Task objective | In full and without changes, output the data.
____________
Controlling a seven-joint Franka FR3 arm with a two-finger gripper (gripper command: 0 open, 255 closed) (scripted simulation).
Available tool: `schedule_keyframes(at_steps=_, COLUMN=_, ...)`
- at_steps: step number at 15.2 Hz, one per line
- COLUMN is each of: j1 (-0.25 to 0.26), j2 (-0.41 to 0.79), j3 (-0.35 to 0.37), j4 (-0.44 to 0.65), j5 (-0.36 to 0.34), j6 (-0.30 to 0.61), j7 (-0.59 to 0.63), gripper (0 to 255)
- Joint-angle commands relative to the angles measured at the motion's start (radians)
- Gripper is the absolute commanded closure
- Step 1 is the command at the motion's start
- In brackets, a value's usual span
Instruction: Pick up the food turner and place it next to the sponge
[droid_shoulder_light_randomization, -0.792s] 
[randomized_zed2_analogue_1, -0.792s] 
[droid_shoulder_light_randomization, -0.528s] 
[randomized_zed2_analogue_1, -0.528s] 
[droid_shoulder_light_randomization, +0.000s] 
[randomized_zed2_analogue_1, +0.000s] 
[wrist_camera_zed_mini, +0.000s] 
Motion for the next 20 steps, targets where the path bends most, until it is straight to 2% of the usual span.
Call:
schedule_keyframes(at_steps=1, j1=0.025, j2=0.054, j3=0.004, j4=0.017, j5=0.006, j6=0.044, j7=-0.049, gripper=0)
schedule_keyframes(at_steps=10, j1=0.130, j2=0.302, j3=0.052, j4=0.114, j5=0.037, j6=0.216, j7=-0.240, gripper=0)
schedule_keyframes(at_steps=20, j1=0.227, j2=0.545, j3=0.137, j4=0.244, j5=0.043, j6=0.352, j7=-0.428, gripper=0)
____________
Output of the task |
Controlling a seven-joint Franka FR3 arm with a two-finger gripper (gripper command: 0 open, 255 closed) (scripted simulation).
Available tool: `schedule_keyframes(at_steps=_, COLUMN=_, ...)`
- at_steps: step number at 15.2 Hz, one per line
- COLUMN is each of: j1 (-0.25 to 0.26), j2 (-0.41 to 0.79), j3 (-0.35 to 0.37), j4 (-0.44 to 0.65), j5 (-0.36 to 0.34), j6 (-0.30 to 0.61), j7 (-0.59 to 0.63), gripper (0 to 255)
- Joint-angle commands relative to the angles measured at the motion's start (radians)
- Gripper is the absolute commanded closure
- Step 1 is the command at the motion's start
- In brackets, a value's usual span
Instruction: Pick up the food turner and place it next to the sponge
[droid_shoulder_light_randomization, -0.792s] 
[randomized_zed2_analogue_1, -0.792s] 
[droid_shoulder_light_randomization, -0.528s] 
[randomized_zed2_analogue_1, -0.528s] 
[droid_shoulder_light_randomization, +0.000s] 
[randomized_zed2_analogue_1, +0.000s] 
[wrist_camera_zed_mini, +0.000s] 
Motion for the next 20 steps, targets where the path bends most, until it is straight to 2% of the usual span.
Call:
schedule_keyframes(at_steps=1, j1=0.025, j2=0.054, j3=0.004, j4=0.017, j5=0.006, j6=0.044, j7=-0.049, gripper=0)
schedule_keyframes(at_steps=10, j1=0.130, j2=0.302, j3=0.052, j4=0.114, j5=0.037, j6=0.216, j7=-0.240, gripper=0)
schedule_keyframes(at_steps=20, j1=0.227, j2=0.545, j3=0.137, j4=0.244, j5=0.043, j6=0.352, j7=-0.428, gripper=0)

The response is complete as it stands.